Exercise prompt: Copy each line of the entries below that contains the string "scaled".

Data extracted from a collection
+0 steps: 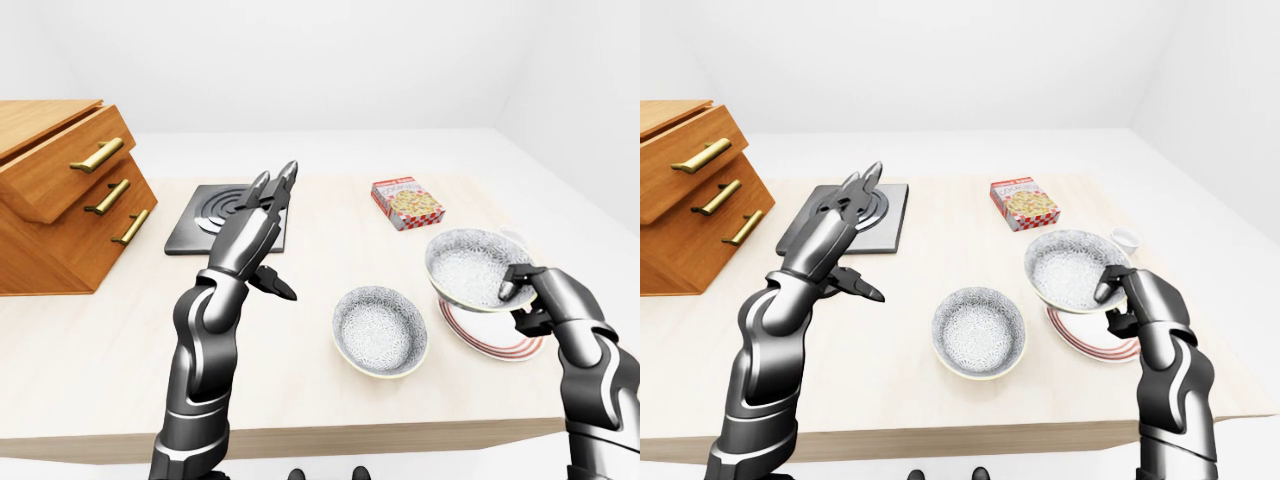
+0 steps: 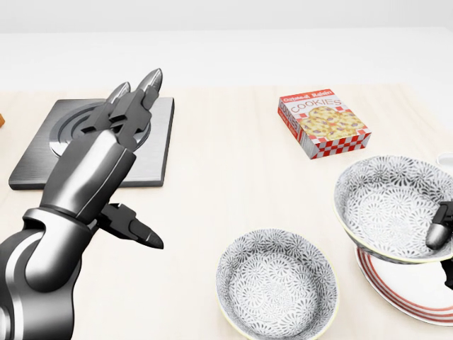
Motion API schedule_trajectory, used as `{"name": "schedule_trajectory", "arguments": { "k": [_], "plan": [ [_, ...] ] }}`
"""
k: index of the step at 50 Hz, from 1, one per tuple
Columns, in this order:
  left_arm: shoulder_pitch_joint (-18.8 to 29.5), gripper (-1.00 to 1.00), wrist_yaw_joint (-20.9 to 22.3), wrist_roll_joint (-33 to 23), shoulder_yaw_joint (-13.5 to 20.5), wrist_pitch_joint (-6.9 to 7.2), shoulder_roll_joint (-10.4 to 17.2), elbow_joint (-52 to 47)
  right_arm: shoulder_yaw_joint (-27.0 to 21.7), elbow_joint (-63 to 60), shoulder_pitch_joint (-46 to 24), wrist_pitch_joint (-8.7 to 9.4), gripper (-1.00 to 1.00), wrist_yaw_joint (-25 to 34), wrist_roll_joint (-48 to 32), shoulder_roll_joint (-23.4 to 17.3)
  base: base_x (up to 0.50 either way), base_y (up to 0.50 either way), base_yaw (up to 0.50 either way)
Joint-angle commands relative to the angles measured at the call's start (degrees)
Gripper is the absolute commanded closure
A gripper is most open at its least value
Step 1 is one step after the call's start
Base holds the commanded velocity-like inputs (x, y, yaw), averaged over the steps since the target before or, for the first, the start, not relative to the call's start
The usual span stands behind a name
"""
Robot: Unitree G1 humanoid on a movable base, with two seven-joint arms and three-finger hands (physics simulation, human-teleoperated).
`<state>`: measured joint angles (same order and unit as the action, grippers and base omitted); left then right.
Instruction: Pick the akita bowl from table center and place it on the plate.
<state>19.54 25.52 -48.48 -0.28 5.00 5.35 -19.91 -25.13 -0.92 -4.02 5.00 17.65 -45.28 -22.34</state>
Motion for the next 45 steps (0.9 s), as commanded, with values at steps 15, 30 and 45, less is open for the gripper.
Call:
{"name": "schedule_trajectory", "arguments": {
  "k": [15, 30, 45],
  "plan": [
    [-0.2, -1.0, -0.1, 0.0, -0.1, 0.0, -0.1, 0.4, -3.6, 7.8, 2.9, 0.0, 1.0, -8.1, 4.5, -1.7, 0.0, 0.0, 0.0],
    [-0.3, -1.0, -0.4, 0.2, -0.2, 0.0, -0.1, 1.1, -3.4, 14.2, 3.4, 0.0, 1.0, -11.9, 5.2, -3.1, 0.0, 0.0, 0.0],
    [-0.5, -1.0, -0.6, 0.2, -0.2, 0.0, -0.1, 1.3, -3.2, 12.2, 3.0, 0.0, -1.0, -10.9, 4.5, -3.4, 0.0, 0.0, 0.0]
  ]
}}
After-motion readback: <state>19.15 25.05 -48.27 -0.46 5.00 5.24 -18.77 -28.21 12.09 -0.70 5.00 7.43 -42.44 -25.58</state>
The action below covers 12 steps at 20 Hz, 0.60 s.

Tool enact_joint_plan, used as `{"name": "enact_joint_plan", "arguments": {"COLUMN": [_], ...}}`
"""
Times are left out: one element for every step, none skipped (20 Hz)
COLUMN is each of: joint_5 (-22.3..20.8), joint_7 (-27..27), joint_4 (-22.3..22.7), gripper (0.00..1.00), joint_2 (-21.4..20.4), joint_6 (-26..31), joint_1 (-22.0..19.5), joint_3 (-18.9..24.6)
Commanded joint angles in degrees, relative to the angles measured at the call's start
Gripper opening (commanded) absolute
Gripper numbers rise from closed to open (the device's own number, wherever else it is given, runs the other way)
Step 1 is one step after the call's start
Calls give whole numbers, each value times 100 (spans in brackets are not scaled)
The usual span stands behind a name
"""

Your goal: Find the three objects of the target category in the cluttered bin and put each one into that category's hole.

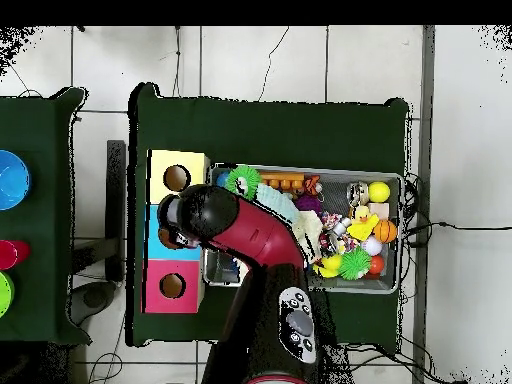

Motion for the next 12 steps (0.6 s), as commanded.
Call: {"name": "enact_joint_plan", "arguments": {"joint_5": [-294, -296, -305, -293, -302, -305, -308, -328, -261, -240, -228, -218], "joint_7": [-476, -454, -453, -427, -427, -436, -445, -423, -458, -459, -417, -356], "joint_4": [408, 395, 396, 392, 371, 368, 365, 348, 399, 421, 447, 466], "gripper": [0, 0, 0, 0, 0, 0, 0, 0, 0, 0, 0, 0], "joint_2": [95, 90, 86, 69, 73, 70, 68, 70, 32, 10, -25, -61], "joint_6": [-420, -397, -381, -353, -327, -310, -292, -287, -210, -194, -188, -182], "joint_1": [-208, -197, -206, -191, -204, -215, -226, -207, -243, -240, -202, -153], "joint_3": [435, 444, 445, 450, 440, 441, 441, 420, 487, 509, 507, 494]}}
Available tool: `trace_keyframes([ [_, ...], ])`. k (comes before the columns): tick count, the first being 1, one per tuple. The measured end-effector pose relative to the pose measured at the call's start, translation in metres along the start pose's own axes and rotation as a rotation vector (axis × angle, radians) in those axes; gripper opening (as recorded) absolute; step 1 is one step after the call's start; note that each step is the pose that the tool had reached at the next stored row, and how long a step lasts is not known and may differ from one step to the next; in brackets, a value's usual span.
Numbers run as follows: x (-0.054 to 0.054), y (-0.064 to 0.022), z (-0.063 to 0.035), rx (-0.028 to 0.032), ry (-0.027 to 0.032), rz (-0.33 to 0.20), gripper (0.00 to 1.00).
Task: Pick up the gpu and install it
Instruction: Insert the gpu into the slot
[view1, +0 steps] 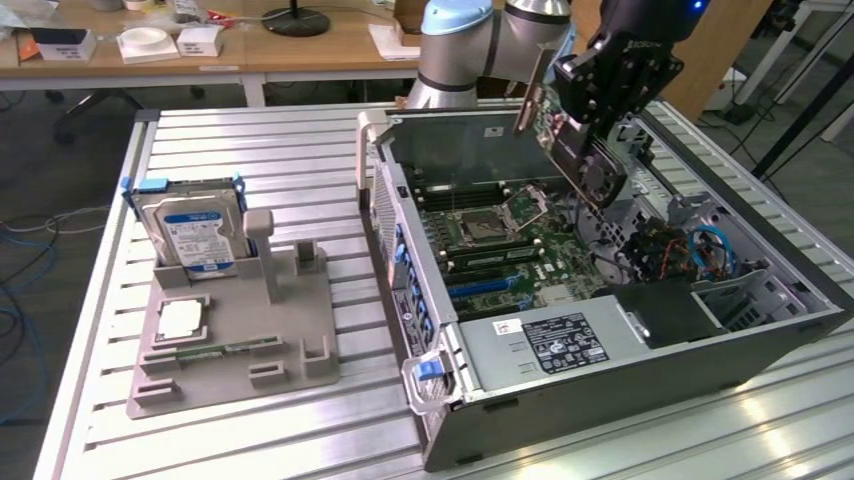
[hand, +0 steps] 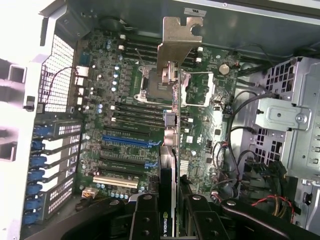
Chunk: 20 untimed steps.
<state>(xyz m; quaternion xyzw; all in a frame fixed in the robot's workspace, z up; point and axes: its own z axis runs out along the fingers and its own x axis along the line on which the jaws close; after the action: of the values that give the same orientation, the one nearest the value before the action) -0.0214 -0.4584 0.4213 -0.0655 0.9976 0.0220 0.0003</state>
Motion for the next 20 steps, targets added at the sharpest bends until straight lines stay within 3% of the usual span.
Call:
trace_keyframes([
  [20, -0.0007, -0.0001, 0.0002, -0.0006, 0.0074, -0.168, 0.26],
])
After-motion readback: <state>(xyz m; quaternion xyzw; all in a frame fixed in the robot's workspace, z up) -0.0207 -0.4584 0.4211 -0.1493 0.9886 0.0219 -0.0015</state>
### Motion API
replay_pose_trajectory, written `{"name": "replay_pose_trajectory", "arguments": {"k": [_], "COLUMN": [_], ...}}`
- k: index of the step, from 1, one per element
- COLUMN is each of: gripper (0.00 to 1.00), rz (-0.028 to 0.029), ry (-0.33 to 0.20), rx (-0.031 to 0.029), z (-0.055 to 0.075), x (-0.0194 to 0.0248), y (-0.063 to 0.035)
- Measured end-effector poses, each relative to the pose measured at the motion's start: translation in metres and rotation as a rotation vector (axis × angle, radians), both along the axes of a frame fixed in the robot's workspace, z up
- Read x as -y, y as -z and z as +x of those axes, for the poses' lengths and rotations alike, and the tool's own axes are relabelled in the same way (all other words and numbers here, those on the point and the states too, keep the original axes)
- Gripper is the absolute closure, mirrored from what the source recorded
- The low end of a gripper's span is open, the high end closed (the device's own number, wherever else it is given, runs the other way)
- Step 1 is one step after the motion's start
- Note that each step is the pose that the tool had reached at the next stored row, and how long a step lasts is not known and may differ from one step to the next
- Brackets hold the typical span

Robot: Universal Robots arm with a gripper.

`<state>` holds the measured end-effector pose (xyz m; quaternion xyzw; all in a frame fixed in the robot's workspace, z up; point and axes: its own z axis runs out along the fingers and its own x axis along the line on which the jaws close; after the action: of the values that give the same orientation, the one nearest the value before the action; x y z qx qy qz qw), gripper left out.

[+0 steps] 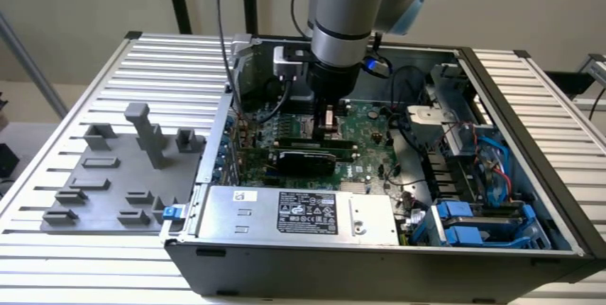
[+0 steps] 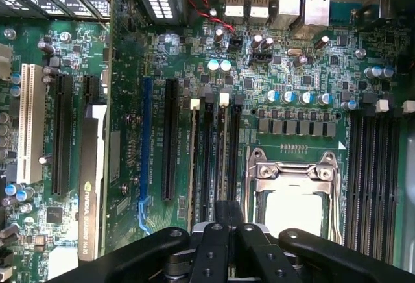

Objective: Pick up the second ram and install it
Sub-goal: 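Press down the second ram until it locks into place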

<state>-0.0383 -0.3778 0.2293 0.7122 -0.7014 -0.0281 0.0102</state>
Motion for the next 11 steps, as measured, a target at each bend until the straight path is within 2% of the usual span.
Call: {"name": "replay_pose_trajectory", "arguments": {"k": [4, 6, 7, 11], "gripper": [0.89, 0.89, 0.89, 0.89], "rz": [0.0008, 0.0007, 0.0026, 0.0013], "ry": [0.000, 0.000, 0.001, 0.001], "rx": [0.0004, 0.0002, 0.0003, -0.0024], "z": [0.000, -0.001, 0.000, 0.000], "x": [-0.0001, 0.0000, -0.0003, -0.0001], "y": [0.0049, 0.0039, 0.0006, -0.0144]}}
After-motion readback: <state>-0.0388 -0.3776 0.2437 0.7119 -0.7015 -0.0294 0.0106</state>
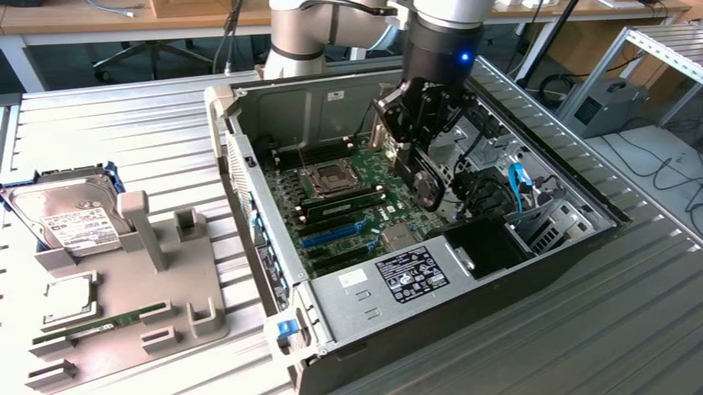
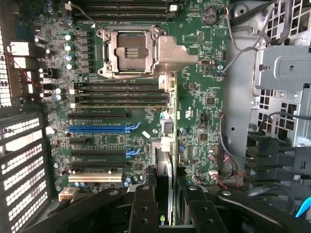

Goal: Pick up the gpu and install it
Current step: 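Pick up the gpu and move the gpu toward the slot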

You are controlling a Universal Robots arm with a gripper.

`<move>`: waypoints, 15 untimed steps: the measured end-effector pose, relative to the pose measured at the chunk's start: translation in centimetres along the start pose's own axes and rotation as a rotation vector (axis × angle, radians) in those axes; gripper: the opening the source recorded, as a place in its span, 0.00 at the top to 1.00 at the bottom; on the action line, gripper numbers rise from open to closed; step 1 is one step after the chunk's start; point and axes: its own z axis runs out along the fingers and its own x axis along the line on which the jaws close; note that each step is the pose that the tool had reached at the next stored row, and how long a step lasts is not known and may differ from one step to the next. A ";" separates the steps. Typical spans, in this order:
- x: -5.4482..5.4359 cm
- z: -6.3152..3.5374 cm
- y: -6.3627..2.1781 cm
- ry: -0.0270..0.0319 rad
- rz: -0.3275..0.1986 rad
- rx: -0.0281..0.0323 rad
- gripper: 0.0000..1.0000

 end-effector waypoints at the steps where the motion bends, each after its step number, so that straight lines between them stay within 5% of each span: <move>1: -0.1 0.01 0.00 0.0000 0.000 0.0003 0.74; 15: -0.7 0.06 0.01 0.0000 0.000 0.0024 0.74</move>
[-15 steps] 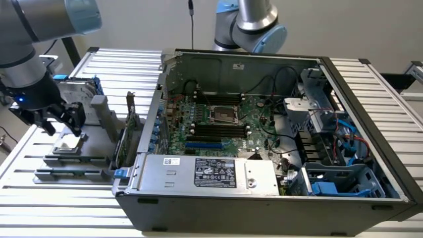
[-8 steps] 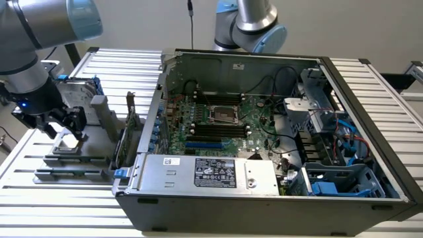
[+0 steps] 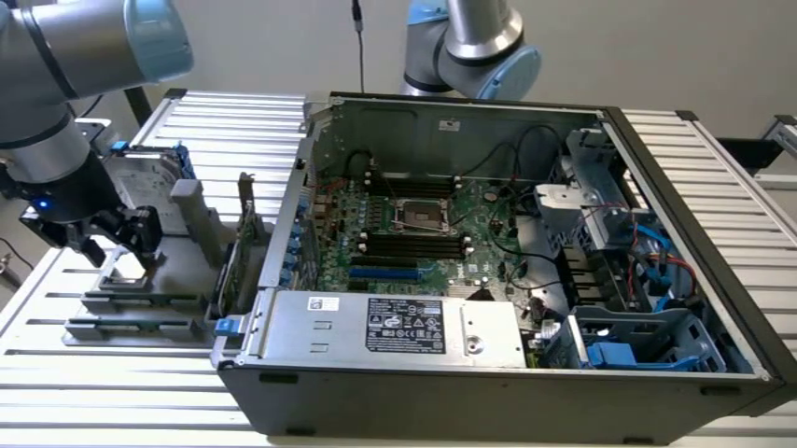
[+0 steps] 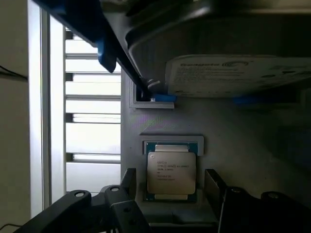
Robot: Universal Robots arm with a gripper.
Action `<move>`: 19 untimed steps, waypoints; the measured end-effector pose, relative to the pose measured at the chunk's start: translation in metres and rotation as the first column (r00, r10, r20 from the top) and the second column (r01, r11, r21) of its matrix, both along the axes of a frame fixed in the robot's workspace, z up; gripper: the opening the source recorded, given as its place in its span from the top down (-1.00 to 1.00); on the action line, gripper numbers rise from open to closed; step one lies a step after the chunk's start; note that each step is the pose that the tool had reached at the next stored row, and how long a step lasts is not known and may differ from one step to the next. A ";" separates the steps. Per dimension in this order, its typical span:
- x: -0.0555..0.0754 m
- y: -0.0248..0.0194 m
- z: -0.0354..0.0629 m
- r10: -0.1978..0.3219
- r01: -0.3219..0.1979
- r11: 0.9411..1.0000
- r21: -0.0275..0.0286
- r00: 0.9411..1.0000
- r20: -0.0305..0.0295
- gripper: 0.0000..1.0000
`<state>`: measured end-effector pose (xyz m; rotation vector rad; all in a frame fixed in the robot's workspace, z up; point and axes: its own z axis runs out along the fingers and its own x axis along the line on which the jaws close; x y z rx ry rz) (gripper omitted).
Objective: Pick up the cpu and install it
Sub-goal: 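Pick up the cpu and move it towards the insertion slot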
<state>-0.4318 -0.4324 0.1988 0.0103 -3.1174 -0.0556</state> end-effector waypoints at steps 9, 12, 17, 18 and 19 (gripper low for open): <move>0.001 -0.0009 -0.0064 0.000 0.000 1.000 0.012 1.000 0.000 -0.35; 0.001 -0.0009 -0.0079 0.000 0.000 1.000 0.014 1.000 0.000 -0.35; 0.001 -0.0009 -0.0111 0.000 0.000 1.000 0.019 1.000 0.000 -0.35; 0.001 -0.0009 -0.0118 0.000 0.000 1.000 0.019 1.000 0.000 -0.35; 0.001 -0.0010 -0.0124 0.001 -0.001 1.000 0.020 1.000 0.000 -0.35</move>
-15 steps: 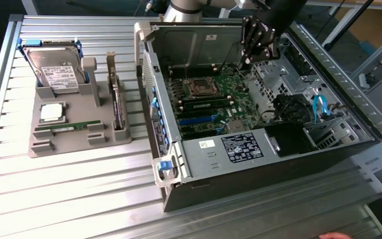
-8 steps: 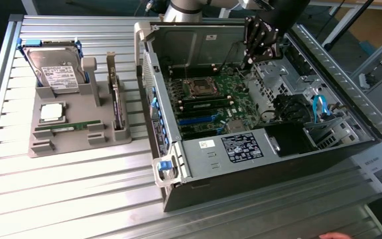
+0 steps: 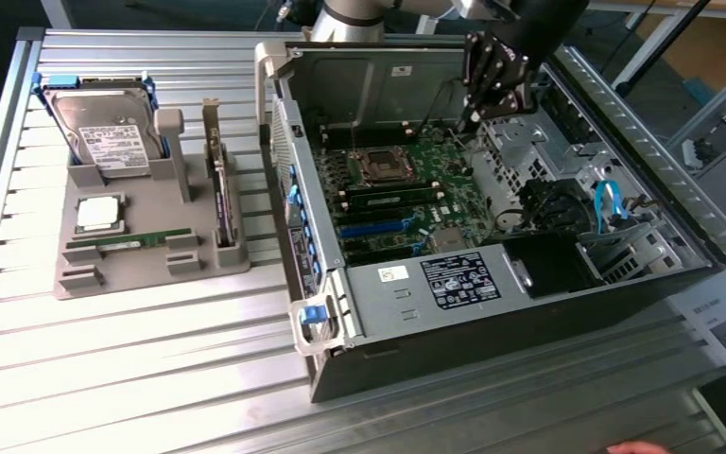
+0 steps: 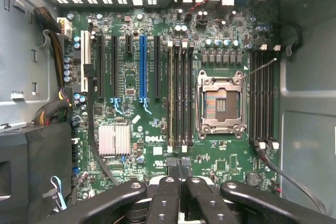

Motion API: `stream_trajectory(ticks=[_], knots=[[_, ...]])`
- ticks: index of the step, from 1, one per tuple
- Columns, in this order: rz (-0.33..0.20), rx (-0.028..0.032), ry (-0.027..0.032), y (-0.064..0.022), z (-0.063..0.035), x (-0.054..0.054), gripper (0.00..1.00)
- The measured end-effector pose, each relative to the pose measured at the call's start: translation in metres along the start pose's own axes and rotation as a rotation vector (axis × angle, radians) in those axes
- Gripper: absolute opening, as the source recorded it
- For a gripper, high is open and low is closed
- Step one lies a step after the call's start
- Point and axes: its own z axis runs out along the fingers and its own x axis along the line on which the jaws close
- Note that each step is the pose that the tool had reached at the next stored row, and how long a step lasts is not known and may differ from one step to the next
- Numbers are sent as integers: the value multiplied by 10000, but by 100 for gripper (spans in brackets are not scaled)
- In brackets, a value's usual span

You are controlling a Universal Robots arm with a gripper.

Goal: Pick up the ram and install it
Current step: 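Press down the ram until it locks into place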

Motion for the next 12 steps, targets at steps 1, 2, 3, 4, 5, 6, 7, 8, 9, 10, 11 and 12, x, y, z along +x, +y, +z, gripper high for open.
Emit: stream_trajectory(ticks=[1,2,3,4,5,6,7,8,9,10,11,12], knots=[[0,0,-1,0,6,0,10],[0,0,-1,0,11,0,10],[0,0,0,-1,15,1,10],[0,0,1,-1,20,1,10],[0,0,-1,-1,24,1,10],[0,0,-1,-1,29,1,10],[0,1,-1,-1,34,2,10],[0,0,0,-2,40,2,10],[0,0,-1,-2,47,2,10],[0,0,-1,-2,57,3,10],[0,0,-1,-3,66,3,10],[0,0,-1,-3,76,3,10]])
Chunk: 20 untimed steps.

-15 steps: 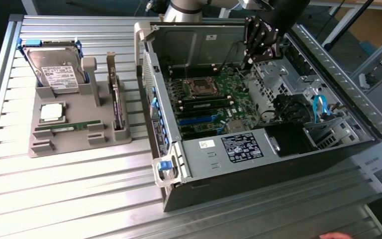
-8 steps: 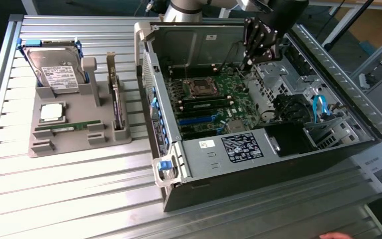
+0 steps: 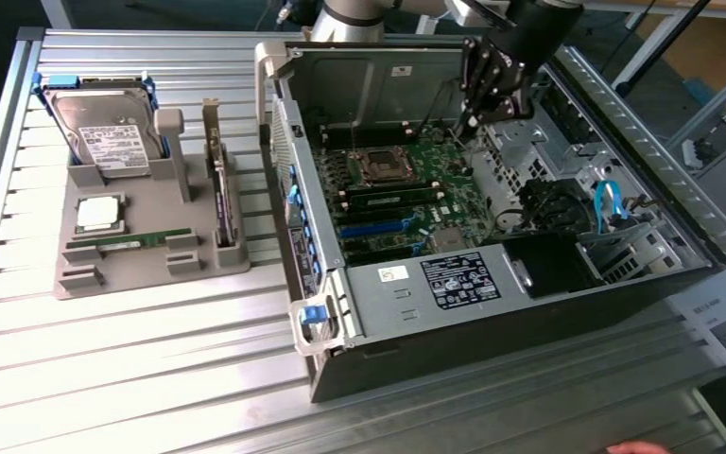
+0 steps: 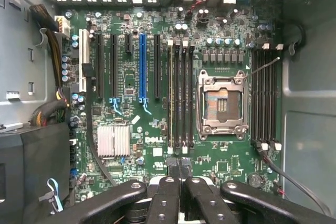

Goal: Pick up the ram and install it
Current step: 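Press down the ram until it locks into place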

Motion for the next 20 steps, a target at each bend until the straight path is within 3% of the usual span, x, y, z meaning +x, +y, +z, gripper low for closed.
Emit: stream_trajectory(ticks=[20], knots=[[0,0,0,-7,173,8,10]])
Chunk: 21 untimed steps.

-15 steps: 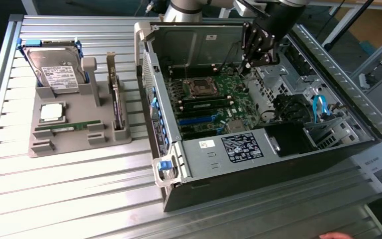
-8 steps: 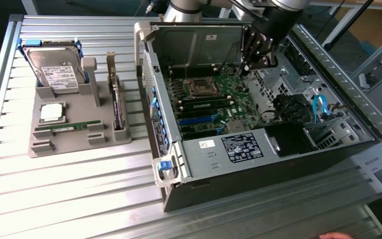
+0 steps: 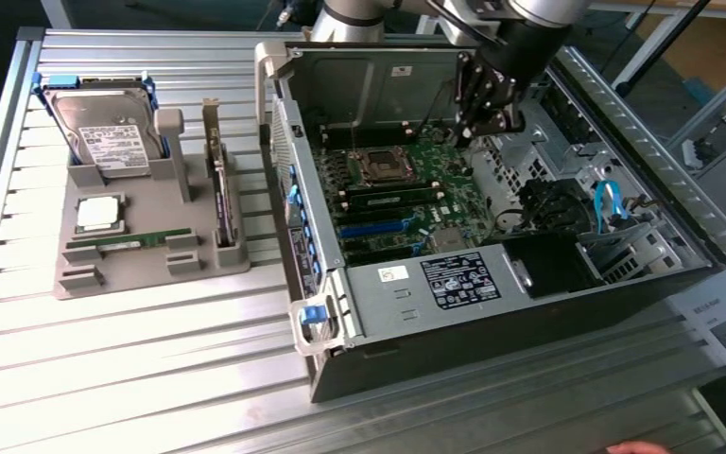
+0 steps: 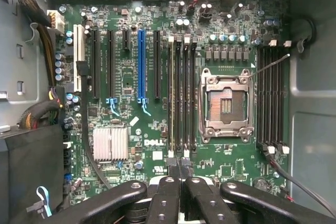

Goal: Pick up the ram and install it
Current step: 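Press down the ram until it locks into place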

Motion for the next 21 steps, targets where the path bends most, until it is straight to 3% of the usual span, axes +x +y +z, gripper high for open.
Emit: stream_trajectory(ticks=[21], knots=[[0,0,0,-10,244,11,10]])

Task solution:
Calls give whole numbers, each value times 100 (spans in brackets are not scaled)
- Numbers are sent as integers: the value multiplied by 10000, but by 100 for gripper (spans in brackets are not scaled)

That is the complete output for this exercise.